● Task description: Please write out the listing again, keeping every character the same.

-- Supplied material follows --

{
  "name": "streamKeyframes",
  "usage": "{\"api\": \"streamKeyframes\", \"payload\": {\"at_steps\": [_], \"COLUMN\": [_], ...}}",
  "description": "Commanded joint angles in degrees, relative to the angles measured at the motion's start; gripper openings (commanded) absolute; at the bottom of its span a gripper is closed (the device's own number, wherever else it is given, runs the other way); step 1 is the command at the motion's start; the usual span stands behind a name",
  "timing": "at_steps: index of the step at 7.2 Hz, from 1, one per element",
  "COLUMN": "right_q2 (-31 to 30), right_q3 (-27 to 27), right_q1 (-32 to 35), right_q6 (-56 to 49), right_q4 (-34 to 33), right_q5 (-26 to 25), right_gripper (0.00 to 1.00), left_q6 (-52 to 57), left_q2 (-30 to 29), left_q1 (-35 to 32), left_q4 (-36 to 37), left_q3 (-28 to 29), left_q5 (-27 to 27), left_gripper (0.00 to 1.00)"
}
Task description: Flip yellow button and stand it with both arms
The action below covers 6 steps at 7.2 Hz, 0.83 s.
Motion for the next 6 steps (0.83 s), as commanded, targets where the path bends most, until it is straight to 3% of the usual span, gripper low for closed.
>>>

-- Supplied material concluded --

● Written response:
{
  "name": "streamKeyframes",
  "usage": "{\"api\": \"streamKeyframes\", \"payload\": {\"at_steps\": [_], \"COLUMN\": [_], ...}}",
  "description": "Commanded joint angles in degrees, relative to the angles measured at the motion's start; gripper openings (commanded) absolute; at the bottom of its span a gripper is closed (the device's own number, wherever else it is given, runs the other way); step 1 is the command at the motion's start; the usual span stands behind a name",
  "timing": "at_steps: index of the step at 7.2 Hz, from 1, one per element",
  "COLUMN": "right_q2 (-31 to 30), right_q3 (-27 to 27), right_q1 (-32 to 35), right_q6 (-56 to 49), right_q4 (-34 to 33), right_q5 (-26 to 25), right_gripper (0.00 to 1.00), left_q6 (-52 to 57), left_q2 (-30 to 29), left_q1 (-35 to 32), left_q4 (-36 to 37), left_q3 (-28 to 29), left_q5 (-27 to 27), left_gripper (0.00 to 1.00)"
}
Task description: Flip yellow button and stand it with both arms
The action below covers 6 steps at 7.2 Hz, 0.83 s.
Motion for the next 6 steps (0.83 s), as commanded, targets where the path bends most, until it is straight to 3% of the usual span, gripper low for closed.
>>>

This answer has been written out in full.